Yemeni Sunni Islamic scholar

Habib Umar bin Hafiz (حبيب عمر بن حفيظ; /ar/; born 27 May 1963) is a Yemeni Sunni and Sufi Islamic scholar, teacher, and founder and dean of Dar al-Mustafa Islamic seminary. He is also a member of the Supreme Advisory Council for the Tabah Foundation in Abu Dhabi.

==Background==
Habib Omar bin Hafiz was born on 27 May 1963 CE or 4 Muharram 1383 AH in Tarim, Kathiri, Protectorate of South Arabia, and raised in a household that possessed a tradition and lineage of Islamic scholarship and righteousness by his father. His father was Muhammad bin Salim bin Hafiz, a Habib and mufti of Tarim, a pious caller to Islam, scholar, and a martyr of the communist uprising. He is considered a sayyid (a descendant of the Islamic prophet Muhammad), through his grandson Husayn ibn Ali. The surname "Hafiz" comes from his great-grandfather's name, a branch of the family of "Shaykh Abubakr bin Salim", which is also the name of his paternal thirteenth generation progenitor.

==Early life==
Having memorized the Qur'an at a very young age, Habib also studied and memorized core texts in Fiqh (Islamic jurisprudence), the Arabic, Hadith (Prophetic traditions) and many other religious sciences. He studied Islamic sciences including spirituality from his father.
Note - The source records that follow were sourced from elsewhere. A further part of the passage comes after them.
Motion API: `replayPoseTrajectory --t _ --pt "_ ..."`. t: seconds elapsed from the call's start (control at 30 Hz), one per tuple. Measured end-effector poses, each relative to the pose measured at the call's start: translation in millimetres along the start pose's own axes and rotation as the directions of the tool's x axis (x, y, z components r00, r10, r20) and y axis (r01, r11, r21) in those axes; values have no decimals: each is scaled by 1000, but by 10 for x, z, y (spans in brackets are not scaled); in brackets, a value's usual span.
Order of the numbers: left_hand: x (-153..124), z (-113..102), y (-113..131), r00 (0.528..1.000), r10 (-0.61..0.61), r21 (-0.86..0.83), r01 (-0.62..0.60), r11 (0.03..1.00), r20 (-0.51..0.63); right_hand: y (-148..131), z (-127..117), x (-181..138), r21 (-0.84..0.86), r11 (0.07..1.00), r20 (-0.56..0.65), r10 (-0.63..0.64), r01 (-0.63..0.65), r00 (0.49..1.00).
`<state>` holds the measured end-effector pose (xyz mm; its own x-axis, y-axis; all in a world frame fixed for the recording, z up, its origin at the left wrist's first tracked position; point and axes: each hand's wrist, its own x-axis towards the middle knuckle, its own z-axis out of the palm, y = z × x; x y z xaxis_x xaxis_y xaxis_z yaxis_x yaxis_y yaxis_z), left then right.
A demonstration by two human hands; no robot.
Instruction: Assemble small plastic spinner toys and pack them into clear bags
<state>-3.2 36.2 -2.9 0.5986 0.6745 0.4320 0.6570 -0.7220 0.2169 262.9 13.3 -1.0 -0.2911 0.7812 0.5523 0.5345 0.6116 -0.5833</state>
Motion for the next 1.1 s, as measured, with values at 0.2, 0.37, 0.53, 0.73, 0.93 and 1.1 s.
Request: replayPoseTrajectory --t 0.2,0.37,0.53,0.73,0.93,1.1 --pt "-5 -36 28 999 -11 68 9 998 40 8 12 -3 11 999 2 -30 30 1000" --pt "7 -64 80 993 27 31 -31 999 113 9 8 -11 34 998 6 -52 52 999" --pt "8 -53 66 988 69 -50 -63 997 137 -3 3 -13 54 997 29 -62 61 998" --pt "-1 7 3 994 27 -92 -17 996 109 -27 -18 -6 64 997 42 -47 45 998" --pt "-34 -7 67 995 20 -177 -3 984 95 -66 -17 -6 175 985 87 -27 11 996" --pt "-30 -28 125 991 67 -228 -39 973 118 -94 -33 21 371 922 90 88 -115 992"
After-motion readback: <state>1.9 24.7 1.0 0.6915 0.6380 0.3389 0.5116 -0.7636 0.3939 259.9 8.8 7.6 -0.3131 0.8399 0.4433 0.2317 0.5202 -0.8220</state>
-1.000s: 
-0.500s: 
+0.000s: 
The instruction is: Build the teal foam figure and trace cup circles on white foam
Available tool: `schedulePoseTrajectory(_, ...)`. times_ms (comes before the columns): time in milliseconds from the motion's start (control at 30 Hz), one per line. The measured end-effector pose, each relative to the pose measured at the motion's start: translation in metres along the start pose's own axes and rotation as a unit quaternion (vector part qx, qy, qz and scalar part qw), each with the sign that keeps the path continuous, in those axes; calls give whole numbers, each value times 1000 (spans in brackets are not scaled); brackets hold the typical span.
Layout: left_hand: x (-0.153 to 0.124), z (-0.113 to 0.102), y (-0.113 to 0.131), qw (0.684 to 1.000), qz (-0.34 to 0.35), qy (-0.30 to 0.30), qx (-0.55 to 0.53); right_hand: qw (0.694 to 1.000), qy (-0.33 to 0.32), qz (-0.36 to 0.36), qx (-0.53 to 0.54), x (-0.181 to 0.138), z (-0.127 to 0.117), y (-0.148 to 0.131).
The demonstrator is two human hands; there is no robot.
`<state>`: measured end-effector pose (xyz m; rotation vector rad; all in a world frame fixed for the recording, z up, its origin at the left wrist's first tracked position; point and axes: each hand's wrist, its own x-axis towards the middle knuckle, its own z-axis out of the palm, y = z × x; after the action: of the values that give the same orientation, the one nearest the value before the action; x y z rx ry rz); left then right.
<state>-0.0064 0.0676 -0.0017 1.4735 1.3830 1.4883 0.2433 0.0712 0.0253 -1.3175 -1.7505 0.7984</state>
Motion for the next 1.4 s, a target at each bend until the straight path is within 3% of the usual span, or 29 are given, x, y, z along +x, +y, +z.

Later, he enrolled at the Ribat of al-Bayda', where he began studying the traditional Islamic sciences under the tutelage of Al-Habib Muhammad bin Abd-Allah al-Haddar, as well as under the Shafi'i jurist and scholar Al-Habib Zain bin Sumait. Habib Omar was given permission to teach soon after.

He then studied under the mufti of Taiz, al-Habib Ibrahim bin Aqil bin Yahya. He also studied under Shaikh al-Habib Muhammad al-Haddar, who gave him his daughter's hand in marriage. Bin Hafiz then traveled to the Hejaz and studied several books with scholars, including Al-Habib Abdul Qadir bin Ahmad al-Saqqaf, Al-Habib Ahmed Mashur al-Haddad, and Al-Habib Attas al-Habashi.

At the age of 15, Habib began to teach, while continuing to study and receive lessons.

==Career==

After returning to Tarim, bin Hafiz established Dar al-Mustafa, an Islamic educational seminary. Habib currently lives in Tarim, where he oversees the development of Dar al-Mustafa and the schools that have been set up under his management. Dar al-Mustafa has been featured in The New York Times. His seminary accepts students from a variety of countries. Some of his prominent students in the UK include Ibrahim Osi Efa, and in the United States, Shaykh Abdul Karim Yahya and Shaykh John (Yahya) Rhodus, while his prominent students in Indonesia include the late Habib Munzir Al-Musawa.

Habib travels regularly to meet with students and leaders, deliver talks and media interviews, and participate in official and private functions. Among the places he has been include: the Persian Gulf states, Syria, Lebanon, Jordan, Egypt, Morocco, Algeria, Sudan, Mali, Kenya, Tanzania, South Africa, the Comoros Islands, India, Pakistan, Sri Lanka, Indonesia, Malaysia, Singapore, Brunei, Australia, Britain, France, Germany, Holland, Belgium, Denmark, Sweden, and Spain. He has connected to the chains of transmission of the scholars of these regions.

In 2006, Habib met with Muhammad Tahir-ul-Qadri; they exchanged knowledge on Islam, and he also received an Ijazah (certificate to teach) of Hadith from Tahir-ul-Qadri.

In 2007, Habib joined the ranks of the world's leading Muslim academics and scholars as a signatory to A Common Word Between Us and You, a document that builds bridges between the Muslim and Christian communities. He has also spoken at Cambridge University on the need for such a dialogue.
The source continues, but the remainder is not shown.